Assignment:
Print exactly the lines below between the line holding "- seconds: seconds" and the line holding "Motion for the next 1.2", inclusive, and nothing more.

Provided records:
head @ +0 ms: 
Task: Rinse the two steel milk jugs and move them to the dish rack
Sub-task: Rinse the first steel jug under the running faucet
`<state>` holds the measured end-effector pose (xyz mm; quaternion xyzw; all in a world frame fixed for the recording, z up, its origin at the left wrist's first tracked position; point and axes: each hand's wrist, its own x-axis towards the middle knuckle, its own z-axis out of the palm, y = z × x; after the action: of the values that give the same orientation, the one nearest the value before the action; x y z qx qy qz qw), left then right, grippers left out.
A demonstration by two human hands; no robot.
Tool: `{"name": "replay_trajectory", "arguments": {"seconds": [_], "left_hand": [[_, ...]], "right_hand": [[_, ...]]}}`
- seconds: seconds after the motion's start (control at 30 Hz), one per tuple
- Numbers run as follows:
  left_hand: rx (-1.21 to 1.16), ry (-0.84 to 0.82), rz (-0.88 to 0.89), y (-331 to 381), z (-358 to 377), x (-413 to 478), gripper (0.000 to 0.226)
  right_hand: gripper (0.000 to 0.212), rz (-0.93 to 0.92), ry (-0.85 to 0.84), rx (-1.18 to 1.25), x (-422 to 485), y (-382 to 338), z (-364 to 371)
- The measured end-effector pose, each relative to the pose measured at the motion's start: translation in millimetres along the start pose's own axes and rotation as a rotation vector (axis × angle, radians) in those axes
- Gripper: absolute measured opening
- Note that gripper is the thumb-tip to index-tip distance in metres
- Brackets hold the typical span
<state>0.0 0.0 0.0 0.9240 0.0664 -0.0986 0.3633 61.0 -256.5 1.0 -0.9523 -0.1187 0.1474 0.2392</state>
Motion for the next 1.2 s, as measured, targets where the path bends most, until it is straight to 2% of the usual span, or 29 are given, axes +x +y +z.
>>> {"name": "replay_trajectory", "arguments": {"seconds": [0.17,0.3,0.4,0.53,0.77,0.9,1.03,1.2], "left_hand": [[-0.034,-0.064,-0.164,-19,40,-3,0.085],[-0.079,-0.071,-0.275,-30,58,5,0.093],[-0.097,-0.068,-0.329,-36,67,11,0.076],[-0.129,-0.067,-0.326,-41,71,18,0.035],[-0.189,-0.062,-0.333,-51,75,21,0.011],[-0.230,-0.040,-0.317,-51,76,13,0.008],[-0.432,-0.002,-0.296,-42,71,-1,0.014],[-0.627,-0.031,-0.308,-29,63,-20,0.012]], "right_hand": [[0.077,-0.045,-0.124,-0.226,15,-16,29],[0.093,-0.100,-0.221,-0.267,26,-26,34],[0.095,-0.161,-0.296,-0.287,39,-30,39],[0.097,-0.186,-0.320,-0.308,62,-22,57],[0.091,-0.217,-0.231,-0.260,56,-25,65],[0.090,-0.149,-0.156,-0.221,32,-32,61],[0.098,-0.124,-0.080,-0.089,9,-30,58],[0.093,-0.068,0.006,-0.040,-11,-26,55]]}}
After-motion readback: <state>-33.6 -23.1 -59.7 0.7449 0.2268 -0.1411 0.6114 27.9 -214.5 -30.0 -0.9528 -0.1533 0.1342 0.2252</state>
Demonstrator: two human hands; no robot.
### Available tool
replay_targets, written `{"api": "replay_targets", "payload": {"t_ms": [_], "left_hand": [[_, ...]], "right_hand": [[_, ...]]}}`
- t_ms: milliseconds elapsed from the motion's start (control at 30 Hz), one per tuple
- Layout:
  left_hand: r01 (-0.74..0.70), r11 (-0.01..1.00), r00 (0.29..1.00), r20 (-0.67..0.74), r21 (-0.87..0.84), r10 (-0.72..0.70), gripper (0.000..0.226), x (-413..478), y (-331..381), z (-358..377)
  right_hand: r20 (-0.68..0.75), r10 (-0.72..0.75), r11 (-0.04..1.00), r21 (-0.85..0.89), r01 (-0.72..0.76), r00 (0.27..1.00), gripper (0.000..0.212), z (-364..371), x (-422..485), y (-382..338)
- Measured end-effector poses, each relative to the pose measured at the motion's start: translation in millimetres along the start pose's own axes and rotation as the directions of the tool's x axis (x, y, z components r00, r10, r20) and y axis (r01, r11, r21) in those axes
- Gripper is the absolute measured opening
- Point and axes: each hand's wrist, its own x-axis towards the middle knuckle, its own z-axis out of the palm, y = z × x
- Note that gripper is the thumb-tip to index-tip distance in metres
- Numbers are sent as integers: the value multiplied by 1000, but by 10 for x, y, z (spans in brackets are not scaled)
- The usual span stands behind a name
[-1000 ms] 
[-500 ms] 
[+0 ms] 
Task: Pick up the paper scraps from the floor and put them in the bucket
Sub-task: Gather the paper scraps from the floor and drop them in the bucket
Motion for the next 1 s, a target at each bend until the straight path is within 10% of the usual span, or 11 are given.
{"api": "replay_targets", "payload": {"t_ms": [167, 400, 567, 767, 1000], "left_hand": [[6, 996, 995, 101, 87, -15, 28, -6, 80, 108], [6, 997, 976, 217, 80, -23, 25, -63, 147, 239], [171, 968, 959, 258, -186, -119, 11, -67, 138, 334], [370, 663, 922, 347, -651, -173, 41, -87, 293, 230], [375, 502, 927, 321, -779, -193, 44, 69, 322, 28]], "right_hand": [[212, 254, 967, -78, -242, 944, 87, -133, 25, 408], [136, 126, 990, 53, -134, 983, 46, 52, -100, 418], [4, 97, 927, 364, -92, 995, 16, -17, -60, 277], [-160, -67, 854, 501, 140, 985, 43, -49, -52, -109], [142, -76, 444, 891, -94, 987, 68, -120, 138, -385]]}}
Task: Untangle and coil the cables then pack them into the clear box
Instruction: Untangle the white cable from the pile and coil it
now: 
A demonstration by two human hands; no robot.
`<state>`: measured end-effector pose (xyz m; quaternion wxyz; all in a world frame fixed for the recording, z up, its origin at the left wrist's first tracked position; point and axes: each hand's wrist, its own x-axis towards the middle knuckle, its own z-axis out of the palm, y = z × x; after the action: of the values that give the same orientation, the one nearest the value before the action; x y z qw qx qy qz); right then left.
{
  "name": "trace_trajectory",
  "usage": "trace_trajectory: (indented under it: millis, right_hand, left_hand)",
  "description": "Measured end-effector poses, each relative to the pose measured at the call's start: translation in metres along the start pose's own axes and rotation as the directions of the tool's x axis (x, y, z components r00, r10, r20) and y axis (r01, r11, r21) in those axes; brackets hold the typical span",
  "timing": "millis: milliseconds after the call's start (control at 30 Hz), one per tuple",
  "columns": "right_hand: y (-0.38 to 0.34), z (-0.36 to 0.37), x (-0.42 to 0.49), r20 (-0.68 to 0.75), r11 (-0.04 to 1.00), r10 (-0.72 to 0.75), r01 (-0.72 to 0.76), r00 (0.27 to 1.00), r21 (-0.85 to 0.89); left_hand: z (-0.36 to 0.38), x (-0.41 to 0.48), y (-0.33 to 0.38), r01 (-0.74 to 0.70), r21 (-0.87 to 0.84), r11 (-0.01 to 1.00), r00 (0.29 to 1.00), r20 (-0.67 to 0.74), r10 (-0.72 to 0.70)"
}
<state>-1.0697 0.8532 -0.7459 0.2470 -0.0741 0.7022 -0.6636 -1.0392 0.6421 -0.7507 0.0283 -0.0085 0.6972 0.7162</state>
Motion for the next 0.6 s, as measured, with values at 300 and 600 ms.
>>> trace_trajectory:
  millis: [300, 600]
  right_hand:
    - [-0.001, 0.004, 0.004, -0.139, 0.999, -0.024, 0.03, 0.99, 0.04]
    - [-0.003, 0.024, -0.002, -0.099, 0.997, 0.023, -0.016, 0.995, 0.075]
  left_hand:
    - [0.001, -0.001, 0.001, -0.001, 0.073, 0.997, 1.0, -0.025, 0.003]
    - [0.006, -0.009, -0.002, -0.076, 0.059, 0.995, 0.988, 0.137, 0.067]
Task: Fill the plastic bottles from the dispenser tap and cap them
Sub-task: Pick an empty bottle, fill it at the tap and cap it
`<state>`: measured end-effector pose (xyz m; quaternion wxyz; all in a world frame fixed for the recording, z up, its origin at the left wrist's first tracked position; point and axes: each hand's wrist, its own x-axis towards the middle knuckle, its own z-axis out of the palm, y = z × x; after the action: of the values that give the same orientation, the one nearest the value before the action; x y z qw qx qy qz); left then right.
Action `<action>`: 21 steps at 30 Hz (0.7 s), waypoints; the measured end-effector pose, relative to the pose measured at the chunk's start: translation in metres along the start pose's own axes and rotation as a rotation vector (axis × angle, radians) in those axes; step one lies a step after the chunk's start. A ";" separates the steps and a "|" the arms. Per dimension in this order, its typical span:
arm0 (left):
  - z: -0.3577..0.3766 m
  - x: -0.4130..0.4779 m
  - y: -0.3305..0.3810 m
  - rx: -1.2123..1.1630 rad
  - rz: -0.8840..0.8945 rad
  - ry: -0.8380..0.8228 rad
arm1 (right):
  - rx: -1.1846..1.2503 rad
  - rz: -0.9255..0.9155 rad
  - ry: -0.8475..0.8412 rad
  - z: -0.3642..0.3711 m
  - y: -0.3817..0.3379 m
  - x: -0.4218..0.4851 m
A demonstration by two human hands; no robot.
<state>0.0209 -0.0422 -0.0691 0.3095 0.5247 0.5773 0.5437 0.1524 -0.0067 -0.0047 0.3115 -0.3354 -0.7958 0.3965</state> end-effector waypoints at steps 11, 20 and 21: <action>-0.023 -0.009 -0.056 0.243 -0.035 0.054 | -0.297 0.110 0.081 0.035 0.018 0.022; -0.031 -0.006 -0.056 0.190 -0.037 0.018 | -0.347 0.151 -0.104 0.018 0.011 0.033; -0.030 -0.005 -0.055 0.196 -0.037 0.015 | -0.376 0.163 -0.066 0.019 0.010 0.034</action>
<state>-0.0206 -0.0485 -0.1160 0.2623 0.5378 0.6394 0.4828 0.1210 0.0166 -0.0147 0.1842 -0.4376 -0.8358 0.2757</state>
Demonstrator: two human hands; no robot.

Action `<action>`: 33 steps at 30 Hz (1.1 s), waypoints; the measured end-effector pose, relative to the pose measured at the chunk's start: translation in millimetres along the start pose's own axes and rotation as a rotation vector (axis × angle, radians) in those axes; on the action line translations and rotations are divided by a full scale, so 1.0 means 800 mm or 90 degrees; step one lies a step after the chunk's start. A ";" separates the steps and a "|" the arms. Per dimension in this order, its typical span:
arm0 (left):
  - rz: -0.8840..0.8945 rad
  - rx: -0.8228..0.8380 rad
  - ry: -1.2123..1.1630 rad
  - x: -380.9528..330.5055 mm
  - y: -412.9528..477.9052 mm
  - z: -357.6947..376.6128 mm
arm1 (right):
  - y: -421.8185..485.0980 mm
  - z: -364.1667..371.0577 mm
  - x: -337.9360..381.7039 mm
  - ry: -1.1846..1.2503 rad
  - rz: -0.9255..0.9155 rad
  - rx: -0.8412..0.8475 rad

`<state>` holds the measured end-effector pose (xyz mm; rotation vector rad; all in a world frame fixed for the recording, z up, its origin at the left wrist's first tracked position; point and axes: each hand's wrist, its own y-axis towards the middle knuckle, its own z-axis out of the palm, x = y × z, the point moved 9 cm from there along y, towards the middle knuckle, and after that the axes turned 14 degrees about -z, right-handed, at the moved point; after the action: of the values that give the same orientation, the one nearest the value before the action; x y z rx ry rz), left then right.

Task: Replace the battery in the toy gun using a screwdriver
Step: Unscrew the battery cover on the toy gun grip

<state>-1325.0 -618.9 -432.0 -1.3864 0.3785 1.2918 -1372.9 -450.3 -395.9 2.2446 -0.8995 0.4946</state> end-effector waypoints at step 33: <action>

Task result:
- seconds: seconds after the motion's start (control at 30 Hz), one per tuple
- Numbers run as follows:
  left_hand: rx (-1.21 to 1.16), ry (-0.84 to 0.82), rz (-0.88 to 0.89), y (-331 to 381), z (-358 to 377), x (-413 to 478), gripper (0.000 to 0.226)
  right_hand: gripper (0.000 to 0.212), rz (-0.93 to 0.92), ry (-0.85 to 0.84), rx (-1.18 to 1.25), x (-422 to 485), y (-382 to 338), z (-364 to 371)
- The measured end-effector pose, each relative to the pose measured at the motion's start: translation in millimetres along the start pose's own axes and rotation as a rotation vector (axis × angle, radians) in those axes
- Gripper: absolute measured opening
- Note that gripper is the thumb-tip to index-tip distance in metres
- Brackets hold the typical span
<state>0.0 0.0 0.0 0.9240 0.0664 -0.0986 0.3633 61.0 -256.5 1.0 -0.9523 -0.1187 0.1474 0.2392</state>
Motion for the next 1.2 s, as measured, targets where the path bends most, until it is straight to 2% of the usual span, or 29 are given, axes +x +y +z.

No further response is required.